▶ **Exercise objective**
Show the lines below where "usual" occurs.

Data Block Start

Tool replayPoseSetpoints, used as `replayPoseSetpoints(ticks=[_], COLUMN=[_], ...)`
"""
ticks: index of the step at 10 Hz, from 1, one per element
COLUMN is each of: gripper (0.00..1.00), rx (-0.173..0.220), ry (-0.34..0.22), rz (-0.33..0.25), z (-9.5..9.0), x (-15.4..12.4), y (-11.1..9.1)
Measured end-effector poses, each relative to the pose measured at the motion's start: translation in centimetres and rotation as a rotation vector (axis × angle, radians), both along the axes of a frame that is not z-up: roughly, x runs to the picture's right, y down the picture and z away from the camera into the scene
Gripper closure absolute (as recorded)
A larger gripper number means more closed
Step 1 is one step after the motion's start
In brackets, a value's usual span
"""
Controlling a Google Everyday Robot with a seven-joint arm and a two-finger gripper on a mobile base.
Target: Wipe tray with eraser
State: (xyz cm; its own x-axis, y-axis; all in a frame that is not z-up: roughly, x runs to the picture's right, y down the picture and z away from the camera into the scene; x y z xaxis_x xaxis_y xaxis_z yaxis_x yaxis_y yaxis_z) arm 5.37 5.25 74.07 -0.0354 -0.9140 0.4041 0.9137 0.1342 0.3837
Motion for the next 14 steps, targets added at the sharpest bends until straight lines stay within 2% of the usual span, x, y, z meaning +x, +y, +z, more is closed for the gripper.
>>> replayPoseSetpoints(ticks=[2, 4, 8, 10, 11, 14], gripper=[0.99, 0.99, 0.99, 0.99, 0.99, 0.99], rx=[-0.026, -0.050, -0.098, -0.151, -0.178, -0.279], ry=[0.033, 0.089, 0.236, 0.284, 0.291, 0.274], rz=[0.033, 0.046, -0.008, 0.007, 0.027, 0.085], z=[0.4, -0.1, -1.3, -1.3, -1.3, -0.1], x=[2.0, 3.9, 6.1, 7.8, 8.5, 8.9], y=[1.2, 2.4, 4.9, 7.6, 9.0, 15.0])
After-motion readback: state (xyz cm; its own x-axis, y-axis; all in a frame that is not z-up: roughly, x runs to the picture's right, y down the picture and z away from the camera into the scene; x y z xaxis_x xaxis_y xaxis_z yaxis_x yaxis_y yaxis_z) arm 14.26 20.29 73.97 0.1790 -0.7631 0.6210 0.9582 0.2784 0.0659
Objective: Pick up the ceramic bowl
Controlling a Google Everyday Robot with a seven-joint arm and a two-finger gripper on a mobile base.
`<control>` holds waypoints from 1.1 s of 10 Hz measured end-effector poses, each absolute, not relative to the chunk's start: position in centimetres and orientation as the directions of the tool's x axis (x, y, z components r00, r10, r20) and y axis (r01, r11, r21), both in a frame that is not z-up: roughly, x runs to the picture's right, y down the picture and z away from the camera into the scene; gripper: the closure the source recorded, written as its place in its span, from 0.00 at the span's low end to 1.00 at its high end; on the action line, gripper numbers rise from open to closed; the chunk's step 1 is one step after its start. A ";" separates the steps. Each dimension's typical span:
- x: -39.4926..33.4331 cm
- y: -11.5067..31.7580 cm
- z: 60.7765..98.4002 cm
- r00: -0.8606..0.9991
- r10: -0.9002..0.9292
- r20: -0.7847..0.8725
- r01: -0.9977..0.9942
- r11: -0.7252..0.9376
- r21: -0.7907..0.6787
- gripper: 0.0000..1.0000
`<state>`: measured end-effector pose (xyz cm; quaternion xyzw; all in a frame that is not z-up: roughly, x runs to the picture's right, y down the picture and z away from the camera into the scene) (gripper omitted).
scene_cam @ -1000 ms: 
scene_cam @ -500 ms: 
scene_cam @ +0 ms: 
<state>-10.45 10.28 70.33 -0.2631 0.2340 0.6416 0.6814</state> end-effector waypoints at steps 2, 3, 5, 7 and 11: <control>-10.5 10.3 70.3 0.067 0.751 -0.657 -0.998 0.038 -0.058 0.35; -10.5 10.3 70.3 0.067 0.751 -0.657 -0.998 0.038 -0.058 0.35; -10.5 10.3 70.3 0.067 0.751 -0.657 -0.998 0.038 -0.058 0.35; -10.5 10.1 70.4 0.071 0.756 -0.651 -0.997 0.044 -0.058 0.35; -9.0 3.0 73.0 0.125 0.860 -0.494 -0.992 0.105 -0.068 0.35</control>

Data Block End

▶ **Output below**
In brackets, a value's usual span
Motion for the next 14 steps, targets added at the sharpest bends until straight lines stay within 2% of the usual span, x, y, z meaning +x, +y, +z, more is closed for the gripper.

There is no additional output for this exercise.